Data for review:
+++

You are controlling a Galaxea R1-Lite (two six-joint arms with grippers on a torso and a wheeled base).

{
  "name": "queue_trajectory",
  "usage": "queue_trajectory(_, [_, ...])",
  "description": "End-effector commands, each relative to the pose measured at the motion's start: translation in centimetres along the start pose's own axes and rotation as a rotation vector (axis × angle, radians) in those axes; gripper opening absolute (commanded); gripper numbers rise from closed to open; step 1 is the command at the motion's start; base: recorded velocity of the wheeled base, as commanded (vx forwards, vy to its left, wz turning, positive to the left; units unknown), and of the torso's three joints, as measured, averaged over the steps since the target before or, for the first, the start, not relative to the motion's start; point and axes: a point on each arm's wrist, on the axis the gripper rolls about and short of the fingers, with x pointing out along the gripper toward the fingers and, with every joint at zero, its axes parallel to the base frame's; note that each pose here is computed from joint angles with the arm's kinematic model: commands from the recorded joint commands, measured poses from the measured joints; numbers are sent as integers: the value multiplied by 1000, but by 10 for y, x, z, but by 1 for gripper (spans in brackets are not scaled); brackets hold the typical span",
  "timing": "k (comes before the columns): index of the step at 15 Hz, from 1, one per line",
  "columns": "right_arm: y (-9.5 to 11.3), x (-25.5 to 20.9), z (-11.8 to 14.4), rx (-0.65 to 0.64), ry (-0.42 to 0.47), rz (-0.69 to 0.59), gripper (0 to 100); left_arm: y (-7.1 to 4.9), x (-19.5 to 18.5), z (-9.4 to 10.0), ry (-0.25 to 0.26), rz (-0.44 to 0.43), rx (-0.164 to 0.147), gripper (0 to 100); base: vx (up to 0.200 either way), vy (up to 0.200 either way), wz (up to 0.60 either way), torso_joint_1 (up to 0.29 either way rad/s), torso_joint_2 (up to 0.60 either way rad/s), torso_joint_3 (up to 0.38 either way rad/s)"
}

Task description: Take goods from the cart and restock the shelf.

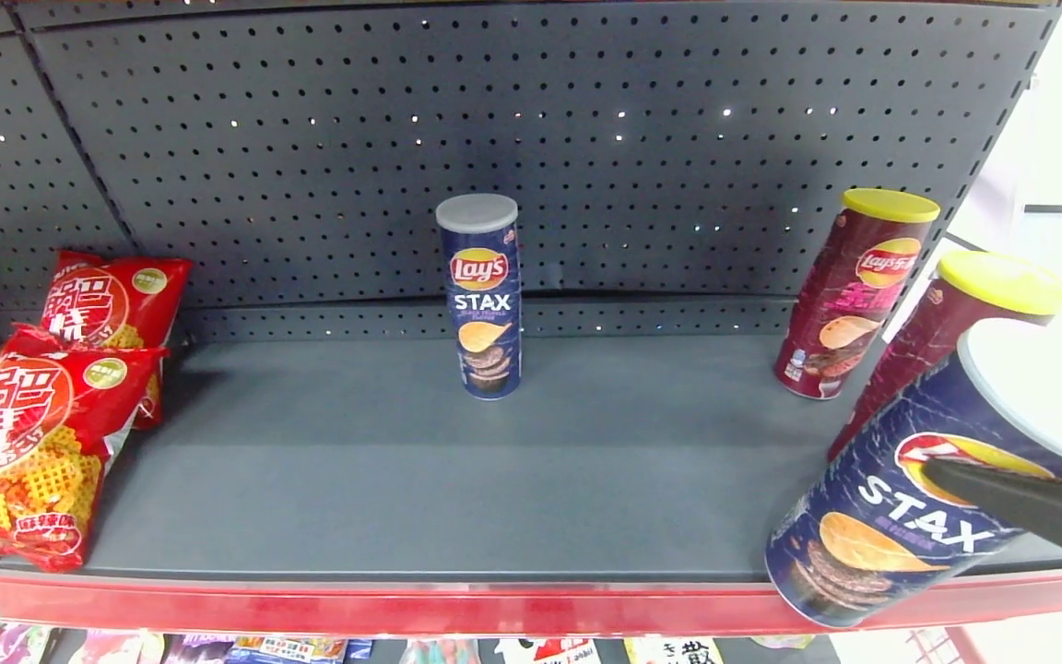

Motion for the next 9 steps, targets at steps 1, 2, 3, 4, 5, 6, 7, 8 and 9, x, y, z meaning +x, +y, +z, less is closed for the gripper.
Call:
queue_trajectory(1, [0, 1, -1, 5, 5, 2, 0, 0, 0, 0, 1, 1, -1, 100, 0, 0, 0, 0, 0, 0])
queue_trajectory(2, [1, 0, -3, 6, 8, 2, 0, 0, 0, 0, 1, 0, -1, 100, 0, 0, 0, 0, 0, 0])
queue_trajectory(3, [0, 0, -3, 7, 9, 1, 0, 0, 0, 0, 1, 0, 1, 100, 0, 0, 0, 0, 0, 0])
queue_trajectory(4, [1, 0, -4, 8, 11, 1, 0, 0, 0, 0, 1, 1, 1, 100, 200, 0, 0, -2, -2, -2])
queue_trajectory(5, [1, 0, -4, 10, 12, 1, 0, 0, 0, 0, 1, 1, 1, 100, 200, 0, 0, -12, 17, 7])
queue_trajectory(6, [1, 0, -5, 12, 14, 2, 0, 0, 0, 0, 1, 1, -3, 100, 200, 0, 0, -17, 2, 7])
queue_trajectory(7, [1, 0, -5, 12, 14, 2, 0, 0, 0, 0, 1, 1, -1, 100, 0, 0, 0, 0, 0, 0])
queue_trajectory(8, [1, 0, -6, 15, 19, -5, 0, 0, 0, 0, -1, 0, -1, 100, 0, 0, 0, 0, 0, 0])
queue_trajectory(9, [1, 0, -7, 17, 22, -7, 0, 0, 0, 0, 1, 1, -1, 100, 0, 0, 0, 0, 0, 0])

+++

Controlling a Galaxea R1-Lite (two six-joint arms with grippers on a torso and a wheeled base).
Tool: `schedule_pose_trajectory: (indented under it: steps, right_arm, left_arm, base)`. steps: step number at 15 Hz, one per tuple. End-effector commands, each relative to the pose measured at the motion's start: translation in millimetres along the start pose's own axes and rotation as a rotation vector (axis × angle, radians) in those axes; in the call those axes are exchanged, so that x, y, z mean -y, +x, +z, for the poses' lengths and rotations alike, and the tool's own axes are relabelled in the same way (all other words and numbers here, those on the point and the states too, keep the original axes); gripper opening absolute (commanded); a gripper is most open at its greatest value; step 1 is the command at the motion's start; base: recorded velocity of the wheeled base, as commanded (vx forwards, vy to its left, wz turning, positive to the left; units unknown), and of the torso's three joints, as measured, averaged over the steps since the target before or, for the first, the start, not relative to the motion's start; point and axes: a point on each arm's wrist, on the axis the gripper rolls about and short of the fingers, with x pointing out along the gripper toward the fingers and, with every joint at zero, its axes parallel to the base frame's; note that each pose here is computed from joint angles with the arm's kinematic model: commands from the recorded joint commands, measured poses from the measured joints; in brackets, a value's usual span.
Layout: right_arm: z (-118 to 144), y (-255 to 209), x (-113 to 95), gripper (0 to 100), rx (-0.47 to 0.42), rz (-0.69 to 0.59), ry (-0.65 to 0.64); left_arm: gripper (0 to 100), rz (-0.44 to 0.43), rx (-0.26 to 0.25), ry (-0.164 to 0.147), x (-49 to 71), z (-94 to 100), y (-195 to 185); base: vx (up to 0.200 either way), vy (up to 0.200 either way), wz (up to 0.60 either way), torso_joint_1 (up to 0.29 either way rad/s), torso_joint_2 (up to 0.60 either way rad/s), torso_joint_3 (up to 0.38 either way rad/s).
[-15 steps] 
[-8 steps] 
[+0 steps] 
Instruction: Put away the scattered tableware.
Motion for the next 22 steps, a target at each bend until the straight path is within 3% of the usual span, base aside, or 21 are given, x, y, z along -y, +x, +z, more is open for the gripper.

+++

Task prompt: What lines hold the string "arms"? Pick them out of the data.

Your response:
You are controlling a Galaxea R1-Lite (two six-joint arms with grippers on a torso and a wheeled base).
Controlling a Galaxea R1-Lite (two six-joint arms with grippers on a torso and a wheeled base).

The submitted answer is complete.